Error during table cpzone1 creation. Error message: database is locked



  • Hi,

    I am using Pfsense (2.2.5) captive portal authentication with uses are on freeradius 2 + daloradius. Freeradius2 + daloradius is on another Ubuntu Server.

    I am using squid2 transparent + squidguard and CP is on LAN interface.

    There are 13500 registered users in freeradius. There are 1500-3000 concurrent users 24/7.

    Internet Bandwidth usage varies from 250-450Mbps and every captive portal user is given 2048 kbps download/upload speed.

    Problem is when a pfsense captive portal page pops up for a user for authentication and after user enters login-id and password (both are correct), logout page does not comes rather then again portal page pops up but on top of the page a message is written :-

    " logportalauth[7685]: Zone: cpzone1 - Error during table cpzone1 creation. Error message: database is locked:"

    Again user enters login details and again portal page with error message pops up, but if user refreshes the page then logout page comes only which is a normal behavior.

    This happens with every 3rd or 4th user not with all users.

    Logout CP page is available using https://forum.pfsense.org/index.php?topic=77143.0

    Regards



  • Hi

    Gertjan, thanks for your reply.

    I am using Server, HP-DL360-G6, Dual Intel Xeon Processor, X5550 @2.67Ghz, 4 cores per CPU, 12Mb cache per CPU with 16Gb of RAM.

    Processor usage on pfsense most of the time is 15-20% and rarely reaches 50-70% for a very little time when pfsense is restarted as so many concurrent users want to login simultaneously.

    Gertjan, I do not  understand how to do it.
    Pls provide more details as I am not able to implement and test your suggestions



  • Hi,

    Gertjan, thanks for your explanation

    File size you asked is 550912, it not even in Mbs

    I noted file size at 7am and there were only 512 user online at that time, might be file size grows when there are more users.

    Server CPU type copied from pfsense

    Intel(R) Xeon(R) CPU X5550 @ 2.67GHz
    Current: 1665 MHz, Max: 2665 MHz
    16 CPUs: 2 package(s) x 4 core(s) x 2 SMT threads

    I am using a 7200 RPM SATA 1Tb HDD

    Regards



  • Hi

    Gertjan,

    I have implemented the changes suggested by you, to see results I need to check it for atleast 1 day. I ll update about the result.

    Hope it ll work

    Regards



  • Good.

    Do you have a tool like this : https://www.test-domaine.fr/munin/brit-hotel-fumel.net/pfsense.brit-hotel-fumel.net/portalusers.html ? (my real time captive portal users stats).

    Keep my fingers crossed.



  • Hi,

    Nope, I don't have any tool like this, I check users and bandwidth graphs on RRd. What more functionalities does your graph tool give than RRD?
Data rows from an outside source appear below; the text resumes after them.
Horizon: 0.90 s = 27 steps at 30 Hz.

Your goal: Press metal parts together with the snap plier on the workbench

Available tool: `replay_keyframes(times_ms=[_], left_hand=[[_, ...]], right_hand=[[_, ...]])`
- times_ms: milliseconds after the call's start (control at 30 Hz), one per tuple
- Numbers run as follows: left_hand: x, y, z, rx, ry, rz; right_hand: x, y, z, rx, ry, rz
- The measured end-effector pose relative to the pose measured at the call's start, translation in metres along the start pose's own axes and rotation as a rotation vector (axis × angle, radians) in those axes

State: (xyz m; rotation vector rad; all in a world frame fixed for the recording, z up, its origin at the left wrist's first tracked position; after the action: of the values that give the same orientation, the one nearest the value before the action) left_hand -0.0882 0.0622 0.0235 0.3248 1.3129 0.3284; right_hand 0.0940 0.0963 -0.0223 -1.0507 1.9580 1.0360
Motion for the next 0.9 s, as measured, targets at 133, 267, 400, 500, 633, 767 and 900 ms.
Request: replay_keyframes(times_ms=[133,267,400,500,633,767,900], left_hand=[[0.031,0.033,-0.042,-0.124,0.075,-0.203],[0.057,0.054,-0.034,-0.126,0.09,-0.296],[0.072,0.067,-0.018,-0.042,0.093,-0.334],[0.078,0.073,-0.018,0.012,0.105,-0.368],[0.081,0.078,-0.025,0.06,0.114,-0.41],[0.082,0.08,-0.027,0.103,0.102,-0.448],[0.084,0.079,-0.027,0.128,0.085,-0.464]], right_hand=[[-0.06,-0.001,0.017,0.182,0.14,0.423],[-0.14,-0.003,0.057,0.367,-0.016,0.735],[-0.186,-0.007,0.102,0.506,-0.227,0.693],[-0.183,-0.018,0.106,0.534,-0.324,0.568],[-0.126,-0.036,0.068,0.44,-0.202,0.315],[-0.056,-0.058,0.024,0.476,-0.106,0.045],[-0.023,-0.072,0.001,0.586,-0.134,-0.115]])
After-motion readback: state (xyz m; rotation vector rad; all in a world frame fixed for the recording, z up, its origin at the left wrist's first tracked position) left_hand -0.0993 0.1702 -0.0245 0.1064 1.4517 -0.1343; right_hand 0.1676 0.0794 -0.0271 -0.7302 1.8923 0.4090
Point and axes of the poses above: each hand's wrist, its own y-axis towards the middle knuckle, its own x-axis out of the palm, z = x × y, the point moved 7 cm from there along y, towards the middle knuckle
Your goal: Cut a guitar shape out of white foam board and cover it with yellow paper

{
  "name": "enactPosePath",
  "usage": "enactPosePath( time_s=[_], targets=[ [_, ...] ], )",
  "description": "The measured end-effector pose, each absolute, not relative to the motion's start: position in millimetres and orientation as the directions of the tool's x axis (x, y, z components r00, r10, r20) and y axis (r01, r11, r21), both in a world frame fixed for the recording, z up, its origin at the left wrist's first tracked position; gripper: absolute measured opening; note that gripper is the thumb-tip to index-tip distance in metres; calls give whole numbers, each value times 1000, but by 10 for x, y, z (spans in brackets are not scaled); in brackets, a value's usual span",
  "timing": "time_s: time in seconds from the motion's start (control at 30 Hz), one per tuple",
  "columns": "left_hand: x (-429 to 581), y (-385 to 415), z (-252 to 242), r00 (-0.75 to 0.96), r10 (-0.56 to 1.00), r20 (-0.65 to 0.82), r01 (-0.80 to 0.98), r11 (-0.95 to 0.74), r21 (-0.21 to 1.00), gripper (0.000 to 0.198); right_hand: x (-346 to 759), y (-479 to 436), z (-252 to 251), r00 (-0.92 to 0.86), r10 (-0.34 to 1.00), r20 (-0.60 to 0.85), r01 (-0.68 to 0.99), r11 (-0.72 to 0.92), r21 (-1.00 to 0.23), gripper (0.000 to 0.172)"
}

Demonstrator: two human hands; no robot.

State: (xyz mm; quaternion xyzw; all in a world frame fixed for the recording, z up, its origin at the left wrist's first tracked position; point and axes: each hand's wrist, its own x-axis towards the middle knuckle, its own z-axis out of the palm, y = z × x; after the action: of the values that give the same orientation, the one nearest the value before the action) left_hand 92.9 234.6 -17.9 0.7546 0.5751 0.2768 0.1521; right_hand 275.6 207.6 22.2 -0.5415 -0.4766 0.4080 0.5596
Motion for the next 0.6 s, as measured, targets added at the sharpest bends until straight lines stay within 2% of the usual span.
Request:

    Usage increased up to 14% and users currently logged in CP are 1520.

    copied from pfsense
    /var/run (ufs in RAM): 14% of 3.4M

    Max users expected to log in CP are up to 3000, so if it increases to 40% then I think there won't be any problem.

    Good thing is I myself have faced this error of database is locked till yesterday, but after changes, it doesn't occur before me, but updates from other users are still pending…

    Regards



  • @amitaussie:

    Nope, I don't have any tool like this, I check users and bandwidth graphs on RRd. What more functionalities does your graph tool give than RRD?

    I wanted to have a tool that monitors my servers (on the Internet). I added also some graphs coming from pfSense, which isn't "on the net" of course.
    It helps me to see from everywhere 'on the planet' how things are going without logging in remotely.
    If I was responsible for the access of several thousand of users, I would really consider adding such tools. It could run on a 'couple of $' VPS.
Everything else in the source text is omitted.